De saber cómo contar la historia sin duda ya estaría escrita. Pero ni palabras tengo, e incluso no sé si pudiera haber algún significado oculto. Pudiera iniciar en esa isla veraniega, sus calles incendiadas, el calor sobre mis hombros, la esquina de Prado y Dragones a un costado del Capitolio. De haberme fotografiado en esa esquina, tendríamos en la mano la filmina de un pelado de no más de uno ochenta, cachete al tiro todo lo que da, mirada perdida y pelo largo, sonrisa apenas burlándose detrás de esa barba ya bastante crecida. Entre la cara y el pecho sudor por todos lados, y una expresión en los ojos como de querer resguardarse, de pinche calorón de los que obligan a colgar los guantes y decir basta.
Más el hecho de tener de inicio a un colega calenturiento no debe confundirse con cachondería cualquiera, sino pensar en un pelado de sobaco incomodo y mojado, de una circunstancia donde buscar sombra es lo imperante, un refugio cualquiera cruzando la calle para ese barbón encasillado en pana, que sin pensarlo se apeñusca en una puerta rojiza, surgiendo en su interior una peluquería, precisamente, el sitio exacto para la trasquilada que refresca.
A esta altura del relato pudiéramos describir la sucesión de sillas reclinadas, el espejo negruzco, o la mirada de pocos amigos de esos 15 peluqueros cubanos. Pero mejor remontémonos meses atrás al estado de Texas, donde ese mismo colega tuvo necesidad de comprar un traje elegantioso para la ocasión. Imagine usted entonces al dependiente tejano, un tipo güero de bota picuda y caminar algo saltarín, que con su diente metálico sugiere desde los trasfondos un inmaculado traje de rancho, longhorn incluido atado al cuello, que se mueve con ritmo de péndulo.
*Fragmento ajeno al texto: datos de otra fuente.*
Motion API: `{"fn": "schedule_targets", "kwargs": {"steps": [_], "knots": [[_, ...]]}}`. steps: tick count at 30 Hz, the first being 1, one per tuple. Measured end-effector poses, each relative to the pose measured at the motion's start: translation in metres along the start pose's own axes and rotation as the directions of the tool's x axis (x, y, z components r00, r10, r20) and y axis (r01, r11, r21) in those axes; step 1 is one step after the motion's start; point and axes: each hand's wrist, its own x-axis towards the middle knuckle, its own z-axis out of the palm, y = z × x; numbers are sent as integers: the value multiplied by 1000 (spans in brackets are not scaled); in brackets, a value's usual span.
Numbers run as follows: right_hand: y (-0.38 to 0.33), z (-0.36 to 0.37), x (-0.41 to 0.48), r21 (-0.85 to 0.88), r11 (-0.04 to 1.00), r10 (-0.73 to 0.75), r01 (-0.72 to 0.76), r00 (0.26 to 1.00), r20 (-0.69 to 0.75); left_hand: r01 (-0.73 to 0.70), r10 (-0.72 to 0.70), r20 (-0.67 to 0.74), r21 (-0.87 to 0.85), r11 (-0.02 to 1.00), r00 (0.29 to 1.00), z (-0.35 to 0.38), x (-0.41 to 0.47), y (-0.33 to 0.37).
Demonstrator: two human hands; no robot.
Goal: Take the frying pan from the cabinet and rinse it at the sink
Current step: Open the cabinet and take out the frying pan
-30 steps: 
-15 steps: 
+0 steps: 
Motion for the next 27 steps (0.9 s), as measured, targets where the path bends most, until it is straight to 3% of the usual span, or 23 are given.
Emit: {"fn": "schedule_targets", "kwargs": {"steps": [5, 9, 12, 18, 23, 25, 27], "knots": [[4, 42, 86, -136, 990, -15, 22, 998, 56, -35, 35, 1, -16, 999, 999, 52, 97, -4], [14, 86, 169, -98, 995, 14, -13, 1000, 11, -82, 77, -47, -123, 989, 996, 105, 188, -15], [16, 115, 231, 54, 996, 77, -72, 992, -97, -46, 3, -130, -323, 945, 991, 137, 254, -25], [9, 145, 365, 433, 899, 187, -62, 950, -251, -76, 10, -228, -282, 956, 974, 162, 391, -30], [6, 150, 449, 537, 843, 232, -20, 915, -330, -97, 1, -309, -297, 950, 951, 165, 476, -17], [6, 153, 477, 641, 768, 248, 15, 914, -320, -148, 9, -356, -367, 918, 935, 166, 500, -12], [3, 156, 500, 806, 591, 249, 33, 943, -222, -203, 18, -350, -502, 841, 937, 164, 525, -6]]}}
El colega, desde su particular regionalismo, pensó que todos se emperifollan al espejo ajustando al cuello una cabeza de vaca con dos hebras.
Algo similar ocurrió en esa peluquería cubana. Ya estando allí, y con el calorón y el sudoroso cuello, lo que amerita es aprovechar el viaje con una cortadita de pelo, una transquiladita, y si acaso el peluquero en turno busca indicaciones generales sobre cómo cortarlo, pues darle manga ancha es lo que impera, como usted quiera colega, soy todo suyo, córtele como le venga en gana, y pues allí justamente fue la anécdota de la tarde.
Anécdota disfrazada de error. Hubiere sido posible rectificarlo en alguna de nuestras peluquerías mexicanas. Pero en Cuba es distinto. En Cuba hay poco control. El cliente en turno no está frente al espejo, sino que la silla se reclina entera con un tronido de palanca, y todo el trabajo se realiza a nivel de cintura, el colega trabaja inclinado, pelo barba, bigote, patillas, todo se realiza a nivel de cintura, y el cliente no controla el proceso al carecer de espejo.
Así las cosas hay una situación de confianza extrema, porque lo único es el resultado final y no hay medios chiles, lo que es peligroso ante los regionalismos culturales mencionados. Porque imagínese usted dar manga ancha al peluquero en pleno Caribe, en una zona donde lo de hoy es el bigote con una clave apenas en la punta, o los lados cortos trasquilados y el mechón levantado, el copete amplio, la greñita atrás, el mullet envidiado por cualquier iniciado, party in the back and business in the front.
Podría seguir dando detalles pero prefiero no continuar. Solo decir que cuando la palanca crujió de nuevo, yo ya no era yo, sino el regettonero en ciernes del Caribe pleno que al espejo se asoma. El bigote y la barba pegada al labio, rayoneada la patilla en pico, el ramillete de pelos desparramados en el cuello, como tratándose del mejor spray. Una confianza calurosa me invadió, y la música en la radio comenzó a sonar distinta. Y cuando salí de ese sitio, caminando calle abajo, no solamente sentí aligerado el calor, sino los pies más ligeros y la calle más ancha.